“你怎麼會老呢?”公主回看范嬤嬤,溫聲說道:“不老的。”
范嬤嬤就笑道:“老奴確實身子還好,所以剛剛心裡頭奇怪呢。那老奴就去找玉。”
“也不急。”公主說道。
“還有三日的功夫就要及笄禮,不急?”范嬤嬤奇道。
“你給了霆軒這玉,就算只剩一日,他都雕琢的出來。”德惠大長公主面上帶著打趣的笑。
范嬤嬤跟著湊趣,笑著說道:“若是世子聽到,只怕要通紅一張臉了。”
“這孩子臉皮薄。”公主想到了秦霆軒那一日說自己心裡有人的模樣,笑了笑,只是眼底深處有些落寞,秦霆軒的那天的模樣讓她失了神,當年的老侯爺也是同樣如此。
明明是征戰沙場,聲名在外的大將軍,在軍隊裡可以說是生殺決斷,在她的面前黝黑的面帶著不易察覺的紅,說話也是結結巴巴的。

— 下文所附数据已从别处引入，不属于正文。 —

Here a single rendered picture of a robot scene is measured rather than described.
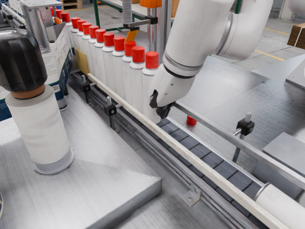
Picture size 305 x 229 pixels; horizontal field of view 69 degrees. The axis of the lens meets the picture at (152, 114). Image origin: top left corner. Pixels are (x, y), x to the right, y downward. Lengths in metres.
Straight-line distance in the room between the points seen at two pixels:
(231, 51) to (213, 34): 0.05
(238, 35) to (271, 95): 0.60
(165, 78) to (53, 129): 0.25
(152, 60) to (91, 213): 0.36
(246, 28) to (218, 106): 0.46
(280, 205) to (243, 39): 0.29
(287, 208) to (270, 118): 0.43
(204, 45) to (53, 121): 0.32
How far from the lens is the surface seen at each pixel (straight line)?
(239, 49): 0.43
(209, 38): 0.41
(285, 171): 0.48
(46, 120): 0.47
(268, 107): 0.91
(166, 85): 0.47
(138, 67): 0.59
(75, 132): 0.65
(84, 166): 0.55
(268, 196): 0.47
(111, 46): 0.72
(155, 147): 0.59
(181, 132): 0.62
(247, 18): 0.43
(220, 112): 0.81
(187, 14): 0.40
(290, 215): 0.47
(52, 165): 0.55
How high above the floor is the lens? 1.28
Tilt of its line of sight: 36 degrees down
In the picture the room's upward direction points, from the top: straight up
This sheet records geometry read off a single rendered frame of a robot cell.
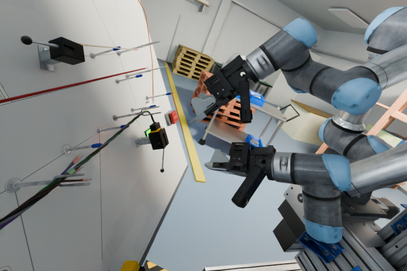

范嬤嬤察覺到了公主一瞬間的失神,連忙說道:“咱們世子是一頂一的人物,文治武功都好,先前老奴一直想著什麼樣的姑娘能夠般配的上世子爺,等到見到了林家三姑娘,可不就是這般如同畫裡走出來的姑娘正是般配。天生一對。”
公主被范嬤嬤的話逗得發笑,“他現在一介白身,想著下場明年開春的春闈,只怕別人瞧不上霆軒。”
“那是他們沒眼光。”范嬤嬤失笑道,“平日裡都說長青王府的嫡長子好,如今京都里的笑話都落在他身上,這幾天沒有聽到有什麼新熱鬧了,前些日子可真是一齣好戲。”
德惠大長公主笑了笑,“這事只怕是聖上在插手。”
范嬤嬤大驚。
抿了抿唇,用了桂花香脂膏的唇瓣果然潤澤的很,公主笑道:“不是聖上還能有誰?我只是詫異魏邵和那小子幹了什麼傷了他的眼了。”想了想又說道,“只怕還是落在張家丫頭身上,那孩子是個痴的。鬧到了太后那裡,還想著成就這一樁好事。”
范嬤嬤念了一句佛號,“可不是。”繼續說道,“也是如今可以由著她,若是擱在前朝,這般的作態可是要被送到廟子裡做姑子的。”
“她被嬌養著,沒經過什麼風雨。”公主說道,“只是……”搖了搖頭,“這事不好說。”
范嬤嬤奇道,“什麼不好說。”
公主笑了笑,眼神里很是通透,魏邵和原先定下了張家姑娘,不知道因為什麼緣故斷了這一婚事,如今魏邵和的事鬧得是滿城風雨,魏雍她是知道的,只怕又想著要與張家做親了。畢竟張家姑娘原本就痴念著魏邵和,只消稍稍籠絡就好。